- ASSIGNMENT: Every entry below is to be retyped exactly as it appears.

--- INPUT MATERIAL Enclosed Below ---

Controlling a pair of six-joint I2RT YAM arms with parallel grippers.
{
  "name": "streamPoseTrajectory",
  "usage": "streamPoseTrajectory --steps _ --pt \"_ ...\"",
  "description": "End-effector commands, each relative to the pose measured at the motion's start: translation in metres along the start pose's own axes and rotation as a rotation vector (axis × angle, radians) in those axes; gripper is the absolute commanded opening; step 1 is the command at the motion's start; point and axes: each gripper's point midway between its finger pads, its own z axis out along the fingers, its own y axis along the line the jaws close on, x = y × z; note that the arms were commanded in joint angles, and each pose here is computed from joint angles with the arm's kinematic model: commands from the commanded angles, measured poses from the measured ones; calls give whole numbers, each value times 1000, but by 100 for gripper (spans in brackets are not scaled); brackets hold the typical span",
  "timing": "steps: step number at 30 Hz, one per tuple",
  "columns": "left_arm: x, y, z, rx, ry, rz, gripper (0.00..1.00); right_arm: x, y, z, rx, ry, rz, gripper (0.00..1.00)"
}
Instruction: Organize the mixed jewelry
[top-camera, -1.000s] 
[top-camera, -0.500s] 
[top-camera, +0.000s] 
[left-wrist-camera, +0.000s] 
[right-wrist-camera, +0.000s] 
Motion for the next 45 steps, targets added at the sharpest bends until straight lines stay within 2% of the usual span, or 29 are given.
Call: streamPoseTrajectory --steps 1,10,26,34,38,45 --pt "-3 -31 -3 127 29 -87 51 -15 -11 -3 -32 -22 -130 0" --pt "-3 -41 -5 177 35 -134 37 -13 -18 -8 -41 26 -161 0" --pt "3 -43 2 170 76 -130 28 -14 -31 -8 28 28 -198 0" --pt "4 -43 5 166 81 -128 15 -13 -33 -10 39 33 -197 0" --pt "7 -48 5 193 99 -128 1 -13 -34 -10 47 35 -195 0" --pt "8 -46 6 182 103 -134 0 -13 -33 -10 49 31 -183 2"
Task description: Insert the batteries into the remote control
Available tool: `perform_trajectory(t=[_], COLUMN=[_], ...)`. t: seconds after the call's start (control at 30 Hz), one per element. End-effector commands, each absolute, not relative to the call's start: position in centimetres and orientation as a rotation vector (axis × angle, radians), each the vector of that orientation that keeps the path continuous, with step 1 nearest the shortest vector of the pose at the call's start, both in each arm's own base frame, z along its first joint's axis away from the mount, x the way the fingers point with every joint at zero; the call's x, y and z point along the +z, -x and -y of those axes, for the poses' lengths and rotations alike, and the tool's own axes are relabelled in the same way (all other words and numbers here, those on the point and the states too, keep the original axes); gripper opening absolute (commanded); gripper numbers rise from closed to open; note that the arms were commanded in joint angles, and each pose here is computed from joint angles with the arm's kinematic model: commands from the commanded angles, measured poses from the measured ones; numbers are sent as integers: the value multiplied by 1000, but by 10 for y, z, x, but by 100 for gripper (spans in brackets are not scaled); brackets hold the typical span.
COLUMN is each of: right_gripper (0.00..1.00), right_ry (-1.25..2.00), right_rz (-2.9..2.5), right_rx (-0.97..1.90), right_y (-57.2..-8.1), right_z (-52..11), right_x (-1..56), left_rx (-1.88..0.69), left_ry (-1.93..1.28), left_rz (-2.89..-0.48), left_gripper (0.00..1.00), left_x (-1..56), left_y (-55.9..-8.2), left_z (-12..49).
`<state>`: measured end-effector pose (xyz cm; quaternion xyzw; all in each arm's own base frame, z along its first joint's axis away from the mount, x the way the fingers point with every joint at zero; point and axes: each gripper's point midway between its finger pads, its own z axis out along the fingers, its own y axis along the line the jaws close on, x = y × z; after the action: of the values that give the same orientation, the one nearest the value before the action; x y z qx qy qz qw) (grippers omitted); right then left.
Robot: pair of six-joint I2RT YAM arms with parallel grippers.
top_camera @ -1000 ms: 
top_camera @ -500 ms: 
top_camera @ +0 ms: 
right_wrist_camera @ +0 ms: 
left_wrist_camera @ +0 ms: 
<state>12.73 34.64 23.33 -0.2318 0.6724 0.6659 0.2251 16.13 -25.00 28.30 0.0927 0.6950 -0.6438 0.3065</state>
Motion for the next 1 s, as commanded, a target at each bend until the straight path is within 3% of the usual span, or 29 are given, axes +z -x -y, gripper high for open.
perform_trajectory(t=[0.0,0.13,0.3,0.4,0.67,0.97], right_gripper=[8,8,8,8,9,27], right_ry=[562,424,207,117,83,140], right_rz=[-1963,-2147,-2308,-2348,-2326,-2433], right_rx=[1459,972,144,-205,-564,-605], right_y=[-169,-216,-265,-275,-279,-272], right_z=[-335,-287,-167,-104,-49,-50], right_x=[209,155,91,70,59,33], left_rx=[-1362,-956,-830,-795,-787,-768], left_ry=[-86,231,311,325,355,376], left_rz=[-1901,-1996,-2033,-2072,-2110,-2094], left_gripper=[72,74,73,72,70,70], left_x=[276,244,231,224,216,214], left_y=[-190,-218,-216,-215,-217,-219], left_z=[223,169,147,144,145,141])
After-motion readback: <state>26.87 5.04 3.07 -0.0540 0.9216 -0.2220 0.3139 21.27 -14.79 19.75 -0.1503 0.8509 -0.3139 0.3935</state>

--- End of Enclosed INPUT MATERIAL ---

- TASK SOLUTION:
Controlling a pair of six-joint I2RT YAM arms with parallel grippers.
{
  "name": "streamPoseTrajectory",
  "usage": "streamPoseTrajectory --steps _ --pt \"_ ...\"",
  "description": "End-effector commands, each relative to the pose measured at the motion's start: translation in metres along the start pose's own axes and rotation as a rotation vector (axis × angle, radians) in those axes; gripper is the absolute commanded opening; step 1 is the command at the motion's start; point and axes: each gripper's point midway between its finger pads, its own z axis out along the fingers, its own y axis along the line the jaws close on, x = y × z; note that the arms were commanded in joint angles, and each pose here is computed from joint angles with the arm's kinematic model: commands from the commanded angles, measured poses from the measured ones; calls give whole numbers, each value times 1000, but by 100 for gripper (spans in brackets are not scaled); brackets hold the typical span",
  "timing": "steps: step number at 30 Hz, one per tuple",
  "columns": "left_arm: x, y, z, rx, ry, rz, gripper (0.00..1.00); right_arm: x, y, z, rx, ry, rz, gripper (0.00..1.00)"
}
Instruction: Organize the mixed jewelry
[top-camera, -1.000s] 
[top-camera, -0.500s] 
[top-camera, +0.000s] 
[left-wrist-camera, +0.000s] 
[right-wrist-camera, +0.000s] 
Motion for the next 45 steps, targets added at the sharpest bends until straight lines stay within 2% of the usual span, or 29 are given.
Call: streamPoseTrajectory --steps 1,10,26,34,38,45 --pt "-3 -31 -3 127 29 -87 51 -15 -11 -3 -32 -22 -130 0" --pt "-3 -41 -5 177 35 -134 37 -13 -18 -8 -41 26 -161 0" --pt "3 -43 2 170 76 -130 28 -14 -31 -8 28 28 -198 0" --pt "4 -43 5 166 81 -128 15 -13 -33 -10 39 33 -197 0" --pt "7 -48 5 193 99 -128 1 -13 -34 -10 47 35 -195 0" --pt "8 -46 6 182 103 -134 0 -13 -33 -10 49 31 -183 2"
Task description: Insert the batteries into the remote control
Available tool: `perform_trajectory(t=[_], COLUMN=[_], ...)`. t: seconds after the call's start (control at 30 Hz), one per element. End-effector commands, each absolute, not relative to the call's start: position in centimetres and orientation as a rotation vector (axis × angle, radians), each the vector of that orientation that keeps the path continuous, with step 1 nearest the shortest vector of the pose at the call's start, both in each arm's own base frame, z along its first joint's axis away from the mount, x the way the fingers point with every joint at zero; the call's x, y and z point along the +z, -x and -y of those axes, for the poses' lengths and rotations alike, and the tool's own axes are relabelled in the same way (all other words and numbers here, those on the point and the states too, keep the original axes); gripper opening absolute (commanded); gripper numbers rise from closed to open; note that the arms were commanded in joint angles, and each pose here is computed from joint angles with the arm's kinematic model: commands from the commanded angles, measured poses from the measured ones; numbers are sent as integers: the value multiplied by 1000, but by 10 for y, z, x, but by 100 for gripper (spans in brackets are not scaled); brackets hold the typical span.
COLUMN is each of: right_gripper (0.00..1.00), right_ry (-1.25..2.00), right_rz (-2.9..2.5), right_rx (-0.97..1.90), right_y (-57.2..-8.1), right_z (-52..11), right_x (-1..56), left_rx (-1.88..0.69), left_ry (-1.93..1.28), left_rz (-2.89..-0.48), left_gripper (0.00..1.00), left_x (-1..56), left_y (-55.9..-8.2), left_z (-12..49).
`<state>`: measured end-effector pose (xyz cm; quaternion xyzw; all in each arm's own base frame, z along its first joint's axis away from the mount, x the way the fingers point with every joint at zero; point and axes: each gripper's point midway between its finger pads, its own z axis out along the fingers, its own y axis along the line the jaws close on, x = y × z; after the action: of the values that give the same orientation, the one nearest the value before the action; x y z qx qy qz qw) (grippers omitted); right then left.
Robot: pair of six-joint I2RT YAM arms with parallel grippers.
top_camera @ -1000 ms: 
top_camera @ -500 ms: 
top_camera @ +0 ms: 
right_wrist_camera @ +0 ms: 
left_wrist_camera @ +0 ms: 
<state>12.73 34.64 23.33 -0.2318 0.6724 0.6659 0.2251 16.13 -25.00 28.30 0.0927 0.6950 -0.6438 0.3065</state>
Motion for the next 1 s, as commanded, a target at each bend until the straight path is within 3% of the usual span, or 29 are given, axes +z -x -y, gripper high for open.
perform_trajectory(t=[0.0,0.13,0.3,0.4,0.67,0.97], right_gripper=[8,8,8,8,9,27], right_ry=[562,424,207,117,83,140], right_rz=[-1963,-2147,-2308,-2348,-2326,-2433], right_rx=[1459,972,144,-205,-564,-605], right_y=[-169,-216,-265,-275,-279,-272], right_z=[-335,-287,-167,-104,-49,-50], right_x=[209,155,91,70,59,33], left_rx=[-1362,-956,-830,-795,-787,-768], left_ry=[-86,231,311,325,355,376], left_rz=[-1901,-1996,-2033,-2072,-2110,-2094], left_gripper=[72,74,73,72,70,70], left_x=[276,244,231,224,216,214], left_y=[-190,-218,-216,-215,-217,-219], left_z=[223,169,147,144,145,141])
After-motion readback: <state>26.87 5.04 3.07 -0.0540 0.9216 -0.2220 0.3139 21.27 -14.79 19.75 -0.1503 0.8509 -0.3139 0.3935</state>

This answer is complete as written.